Trata-se de uma construção de identidade mais excludente do que includente, deixando de fora metade do território sul-riograndense e grande parte de seus grupos sociais. Apesar do enfraquecimento da região sul do estado, da notável projeção econômica e política dos descendentes dos colonos de origem alemã e italiana que desenvolveram a região norte, da urbanização e da industrialização, o tipo representativo do Rio Grande do Sul continua a ser figura do gaúcho da Campanha como teria existido no passado.

Se a construção dessa identidade tende a exaltar a figura do gaúcho, em detrimento dos descendentes dos colonos alemães e italianos, ela o faz de modo mais excludente ainda em relação ao negro e ao índio, que comparecem no nível das representações de forma extremamente pálida.

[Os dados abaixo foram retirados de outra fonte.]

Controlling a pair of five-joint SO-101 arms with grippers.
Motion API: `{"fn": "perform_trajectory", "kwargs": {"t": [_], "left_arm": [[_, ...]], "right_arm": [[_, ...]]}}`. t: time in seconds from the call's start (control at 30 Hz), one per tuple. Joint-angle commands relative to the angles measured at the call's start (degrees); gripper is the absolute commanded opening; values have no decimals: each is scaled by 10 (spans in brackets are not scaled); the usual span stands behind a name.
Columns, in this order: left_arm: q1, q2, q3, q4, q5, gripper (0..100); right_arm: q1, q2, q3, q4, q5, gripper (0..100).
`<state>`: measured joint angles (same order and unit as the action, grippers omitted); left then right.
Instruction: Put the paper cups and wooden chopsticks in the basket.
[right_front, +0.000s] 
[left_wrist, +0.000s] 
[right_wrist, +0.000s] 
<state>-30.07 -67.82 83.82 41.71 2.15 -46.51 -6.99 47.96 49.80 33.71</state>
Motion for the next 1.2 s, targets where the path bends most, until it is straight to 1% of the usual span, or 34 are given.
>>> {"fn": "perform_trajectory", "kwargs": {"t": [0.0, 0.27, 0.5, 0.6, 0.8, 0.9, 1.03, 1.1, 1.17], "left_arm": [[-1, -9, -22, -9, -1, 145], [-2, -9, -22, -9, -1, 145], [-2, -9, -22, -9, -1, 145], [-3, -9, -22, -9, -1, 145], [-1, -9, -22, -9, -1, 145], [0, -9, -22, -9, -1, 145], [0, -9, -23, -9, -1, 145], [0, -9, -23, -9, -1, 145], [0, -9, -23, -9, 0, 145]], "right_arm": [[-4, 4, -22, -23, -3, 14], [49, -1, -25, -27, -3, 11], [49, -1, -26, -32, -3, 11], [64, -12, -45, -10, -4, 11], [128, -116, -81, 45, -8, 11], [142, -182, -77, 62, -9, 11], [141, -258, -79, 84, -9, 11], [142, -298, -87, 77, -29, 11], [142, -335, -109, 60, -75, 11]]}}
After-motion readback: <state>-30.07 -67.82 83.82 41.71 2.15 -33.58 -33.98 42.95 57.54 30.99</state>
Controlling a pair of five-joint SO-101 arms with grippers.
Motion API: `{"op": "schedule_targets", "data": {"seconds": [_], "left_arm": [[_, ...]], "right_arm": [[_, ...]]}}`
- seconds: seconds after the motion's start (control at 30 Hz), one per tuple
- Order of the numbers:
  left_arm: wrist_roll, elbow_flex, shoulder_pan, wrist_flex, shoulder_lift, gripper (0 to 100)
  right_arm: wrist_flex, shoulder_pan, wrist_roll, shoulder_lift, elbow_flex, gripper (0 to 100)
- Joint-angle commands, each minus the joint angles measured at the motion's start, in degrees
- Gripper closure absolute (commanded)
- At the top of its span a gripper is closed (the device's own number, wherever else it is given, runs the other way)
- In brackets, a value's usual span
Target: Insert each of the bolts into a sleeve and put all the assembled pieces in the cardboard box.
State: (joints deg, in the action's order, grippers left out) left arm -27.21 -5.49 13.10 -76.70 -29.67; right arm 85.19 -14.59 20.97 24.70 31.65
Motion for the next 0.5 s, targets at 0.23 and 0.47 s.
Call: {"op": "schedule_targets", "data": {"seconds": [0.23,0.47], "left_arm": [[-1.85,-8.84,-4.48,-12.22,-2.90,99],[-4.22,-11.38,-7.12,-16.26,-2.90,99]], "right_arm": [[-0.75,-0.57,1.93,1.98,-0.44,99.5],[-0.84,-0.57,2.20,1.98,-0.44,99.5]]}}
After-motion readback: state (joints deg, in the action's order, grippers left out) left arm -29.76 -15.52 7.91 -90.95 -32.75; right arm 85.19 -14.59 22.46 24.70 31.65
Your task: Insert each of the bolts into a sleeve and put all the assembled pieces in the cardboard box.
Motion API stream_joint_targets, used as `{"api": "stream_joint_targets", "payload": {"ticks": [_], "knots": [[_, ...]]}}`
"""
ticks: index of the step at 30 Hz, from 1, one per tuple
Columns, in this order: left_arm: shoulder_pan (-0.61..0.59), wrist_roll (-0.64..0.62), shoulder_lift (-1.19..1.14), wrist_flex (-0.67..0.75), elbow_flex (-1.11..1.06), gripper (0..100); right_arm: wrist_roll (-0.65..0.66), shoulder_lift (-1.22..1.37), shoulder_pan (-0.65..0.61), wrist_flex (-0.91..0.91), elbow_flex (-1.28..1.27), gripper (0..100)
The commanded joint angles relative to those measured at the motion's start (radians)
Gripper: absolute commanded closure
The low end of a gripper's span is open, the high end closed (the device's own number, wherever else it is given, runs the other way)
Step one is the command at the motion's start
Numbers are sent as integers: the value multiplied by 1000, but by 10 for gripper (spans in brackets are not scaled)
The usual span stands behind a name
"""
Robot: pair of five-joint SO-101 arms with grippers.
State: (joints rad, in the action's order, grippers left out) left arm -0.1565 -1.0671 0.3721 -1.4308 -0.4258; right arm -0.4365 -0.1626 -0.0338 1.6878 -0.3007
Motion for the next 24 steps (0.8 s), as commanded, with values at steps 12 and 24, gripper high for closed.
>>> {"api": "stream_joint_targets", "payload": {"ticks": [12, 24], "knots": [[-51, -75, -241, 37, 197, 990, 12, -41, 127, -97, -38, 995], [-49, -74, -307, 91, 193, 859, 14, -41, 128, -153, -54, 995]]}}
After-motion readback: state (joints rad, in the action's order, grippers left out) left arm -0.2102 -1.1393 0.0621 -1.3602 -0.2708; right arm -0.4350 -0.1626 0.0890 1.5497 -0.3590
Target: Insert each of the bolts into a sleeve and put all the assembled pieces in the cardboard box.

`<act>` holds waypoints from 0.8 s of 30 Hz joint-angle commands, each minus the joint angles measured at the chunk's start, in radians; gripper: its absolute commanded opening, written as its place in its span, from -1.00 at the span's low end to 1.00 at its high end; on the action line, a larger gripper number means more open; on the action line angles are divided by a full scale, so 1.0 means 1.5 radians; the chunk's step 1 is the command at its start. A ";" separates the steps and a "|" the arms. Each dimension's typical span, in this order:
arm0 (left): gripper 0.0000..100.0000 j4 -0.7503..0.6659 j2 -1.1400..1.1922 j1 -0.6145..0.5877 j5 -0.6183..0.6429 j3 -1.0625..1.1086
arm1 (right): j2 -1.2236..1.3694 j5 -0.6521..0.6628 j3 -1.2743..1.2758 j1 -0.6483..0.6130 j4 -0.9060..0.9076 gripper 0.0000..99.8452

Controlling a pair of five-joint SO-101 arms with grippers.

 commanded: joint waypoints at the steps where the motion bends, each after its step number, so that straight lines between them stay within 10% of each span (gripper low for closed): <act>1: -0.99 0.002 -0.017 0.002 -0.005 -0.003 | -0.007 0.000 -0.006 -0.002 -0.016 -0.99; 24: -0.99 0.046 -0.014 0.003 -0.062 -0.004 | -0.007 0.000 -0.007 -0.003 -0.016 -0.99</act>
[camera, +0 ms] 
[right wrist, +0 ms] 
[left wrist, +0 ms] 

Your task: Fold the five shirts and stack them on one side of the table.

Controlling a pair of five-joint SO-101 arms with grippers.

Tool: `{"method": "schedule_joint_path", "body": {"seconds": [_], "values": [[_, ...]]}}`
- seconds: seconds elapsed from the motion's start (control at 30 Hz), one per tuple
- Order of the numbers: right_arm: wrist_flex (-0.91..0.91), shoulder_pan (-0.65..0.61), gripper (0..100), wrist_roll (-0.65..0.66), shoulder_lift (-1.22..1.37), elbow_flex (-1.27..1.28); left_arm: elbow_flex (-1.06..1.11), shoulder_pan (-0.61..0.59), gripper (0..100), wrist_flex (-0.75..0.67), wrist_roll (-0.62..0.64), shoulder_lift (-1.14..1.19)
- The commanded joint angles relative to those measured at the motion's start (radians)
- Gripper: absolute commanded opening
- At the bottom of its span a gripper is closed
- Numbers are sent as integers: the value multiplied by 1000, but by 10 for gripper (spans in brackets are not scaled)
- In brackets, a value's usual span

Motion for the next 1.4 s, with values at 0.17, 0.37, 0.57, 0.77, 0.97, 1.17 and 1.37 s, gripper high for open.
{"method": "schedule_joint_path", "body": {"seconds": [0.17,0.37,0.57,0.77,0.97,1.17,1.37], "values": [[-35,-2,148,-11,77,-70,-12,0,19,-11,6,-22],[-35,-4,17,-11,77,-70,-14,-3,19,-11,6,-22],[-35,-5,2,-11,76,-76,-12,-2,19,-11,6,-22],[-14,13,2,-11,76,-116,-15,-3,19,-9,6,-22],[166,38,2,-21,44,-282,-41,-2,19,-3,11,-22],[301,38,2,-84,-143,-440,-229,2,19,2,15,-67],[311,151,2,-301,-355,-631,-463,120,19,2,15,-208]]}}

Analisados os dados sobre cor do censo demográfico brasileiro de 1980, constatamos que o Rio Grande do Sul é o segundo estado “mais claro” do Brasil, com 87,16% da população se declarando branca, 8,14% parda e 4,21 % preta, dados que contrastam com o Brasil, onde apenas 54,23% da população se declara branca, ao passo que 38,85% se declara parda e 5,92 preta. 24

A questão, entretanto, está menos centrada na auto-classificação da cor do que na invisibilidade social e simbólica do negro no Rio Grande do Sul. Ao analisar as ideologias raciais e sua influência na construção da identidade nacional no Brasil, Ortiz mostrou que no final do século passado começa a se formar a ideologia do Brasil-cadinho. Nesse mo­mento surge na literatura O Guarani de José de Alencar, construindo um índio idealizado. Na virada do século, o mito das três raças formadoras da nacionalidade brasileira vem afirmar o que hoje em dia é senso comum, mas naquela época era novidade: que o Brasil é resultado da mestiçagem entre índios, negros e brancos. Nos anos trinta, Gilberto Freyre

transforma a negatividade do mestiço em positividade, o que permite completar definitivamente os contornos de uma identidade que há muito vinha sendo desenhada. Só

que as condições sociais eram diferentes, a sociedade brasileira não mais se encontrava num período de transição, os rumos do desenvolvimento eram claros e até um novo Estado procurava orientar essas mudanças. O mito das três raças torna-se plausível e pode se atualizar como ritual. A ideologia da mestiçagem, que estava aprisionada por ambigüidades racistas, ao ser reelaborada pode difundir-se socialmente e se tornar senso comum, ritualmente celebrado nas relações do cotidiano, ou nos grandes eventos como o carnaval e o futebol. 25

Examinando o regionalismo nordestino, Dantas mostrou como na década de 30 a exaltação da cultura negra foi usada na criação de uma cultura nacional constituída na esteira dos movimentos modernistas, que buscavam cortar os laços com a Europa e descobrir a originaligade brasileira, através da valorização de traços culturais originários da Afri­ca. Especificamente no caso do regionalismo nordestino, o papel do negro foi realçado positivamente:

Desse modo, se a exaltação da cultura negra foi usada para criar uma cultura nacional, a glorificação do africano, mais especifi­camente do nagô, servia para marcar diferenças regionais, pois era no Nordeste, e particularmente na Bahia, que os africanismos eram vistos como tendo se conservado com maior fidelidade. 26

Mas, ao passo que em outros estados do Brasil, como na Bahia, o negro comparece como um dos formadores da identidade, no Rio Grande do Sul, sua imagem é relegada a um segundo plano. De fato, a historio­grafia gaúcha tradicional, apesar de reconhecer a existência generalizada do escravo no estado, insistiu em sua pouca importância no processo de trabalho.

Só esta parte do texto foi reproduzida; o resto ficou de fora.